Monday, February 13, 2006

I guess what’s bothering me throughout the last two posts, what I'm trying to get at, is the feeling that the current conjecture (i.e. the war in Iraq, Afghanistan, Guantanamo Bay, etc) is, at its simplest, the manifestation of our modern consumer-capitalist, neoliberal western world. And as such it reveals to us in concrete terms things which, in normal circumstances, stay hidden below the threshold of our normal vision. So, the presence of Guantanamo Bay, flying in the face of international law and global moral opinion, merely serves to highlight the racist, violent and controlling nature of our new world order.


The war in Iraq, in all its brutality, reveals to us the close ties between our system of politics and our economic beliefs (through the inexorable ties between the military-industrial complex and the neoliberal global economic order). Overall, the many ignorals of law, ethics, and common decency reveal the vicious nature of this globalizing force, emerging from behind its polished sheen of accountability, progress, development, and democracy. Which is why I'm so angry and amazed at the relative lack of protest directed at the leading governments in this movement, the UK and US, from within their own borders.
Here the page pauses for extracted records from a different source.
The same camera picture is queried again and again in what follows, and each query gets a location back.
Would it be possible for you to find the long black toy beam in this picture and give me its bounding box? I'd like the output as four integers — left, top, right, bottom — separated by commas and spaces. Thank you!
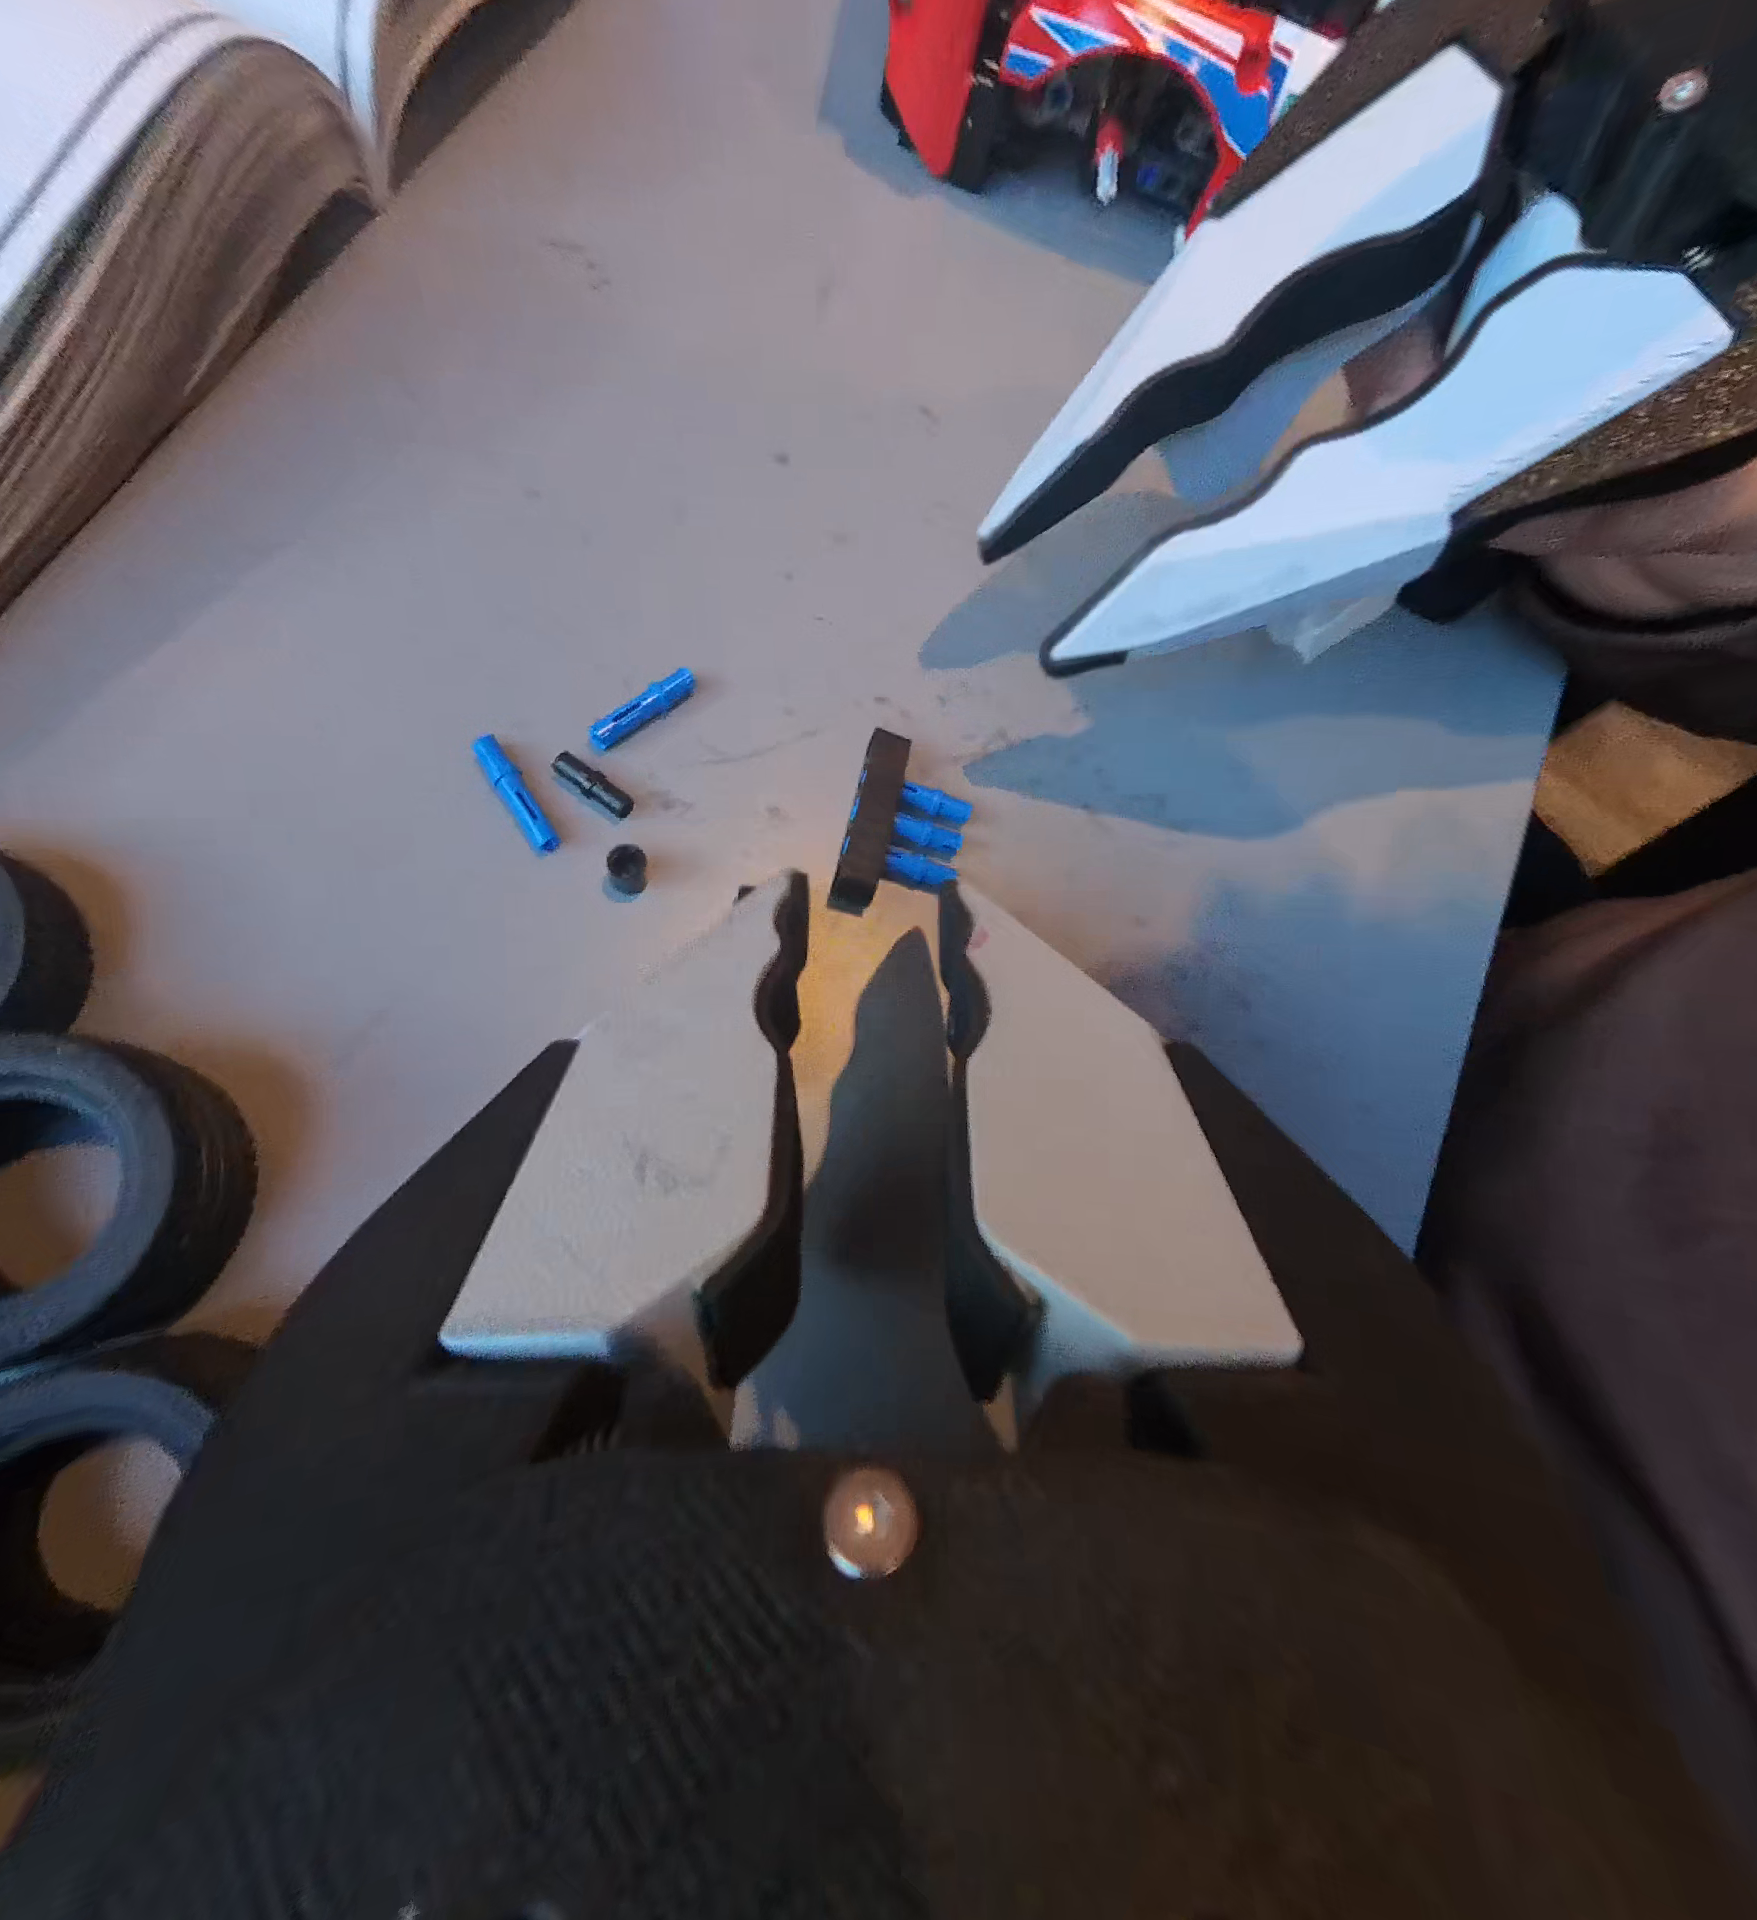
826, 728, 914, 917

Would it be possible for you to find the black chair frame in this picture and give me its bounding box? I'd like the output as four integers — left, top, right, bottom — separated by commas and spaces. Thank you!
1499, 751, 1757, 925

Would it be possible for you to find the grey desk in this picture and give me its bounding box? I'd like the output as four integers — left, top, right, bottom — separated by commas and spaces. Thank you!
0, 0, 1572, 1876

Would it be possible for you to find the open instruction booklet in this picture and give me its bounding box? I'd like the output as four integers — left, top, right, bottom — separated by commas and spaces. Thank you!
0, 0, 579, 699

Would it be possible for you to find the person's right hand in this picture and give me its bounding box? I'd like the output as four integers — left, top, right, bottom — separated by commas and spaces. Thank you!
1483, 401, 1757, 628

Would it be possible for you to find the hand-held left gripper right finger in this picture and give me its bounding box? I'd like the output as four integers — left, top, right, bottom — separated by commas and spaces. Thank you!
941, 880, 1304, 1405

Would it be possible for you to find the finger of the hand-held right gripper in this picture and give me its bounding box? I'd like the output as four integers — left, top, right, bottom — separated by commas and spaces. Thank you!
975, 42, 1506, 567
1038, 193, 1741, 680

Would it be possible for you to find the red black toy car model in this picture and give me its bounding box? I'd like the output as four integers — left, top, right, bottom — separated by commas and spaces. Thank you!
876, 0, 1346, 233

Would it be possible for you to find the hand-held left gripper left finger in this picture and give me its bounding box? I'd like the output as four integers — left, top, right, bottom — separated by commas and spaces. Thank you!
439, 870, 813, 1390
True, there is a groundswell of opposition to the war in Iraq, to the war on terror and its attendant attacks on our civil liberties, but the people more generally opposed to this new world order seemed so stunned at the brutal displays of power, violence, and disregard for law, that we seem, collectively, to have been stunned into silence. It seems to me that the ongoing events present the perfect opportunity to make the linkages from what manifests itself in Iraq, Afghanistan and elsewhere, and the daily brutalities of neoliberal globalization (both at home and abroad): prisoner abuse is as likely in Britain's asylum holding centres, deportation centres, and prisons as that the government is now forced to admit is happening in Iraq and Afghanistan; police brutality and draconian legislation curbing freedoms to assemble and protest are happening in Britain, not just in some far away land; the impoverishment of the lower classes through the privatization of services and the casualisation of work are prevalent globally; the disregard for law and human rights is not only characteristic of Guantanamo Bay; and the desire to be bound only by those treaties and institutions which remain in our interests does not only characterise our actions abroad in exceptional circumstances.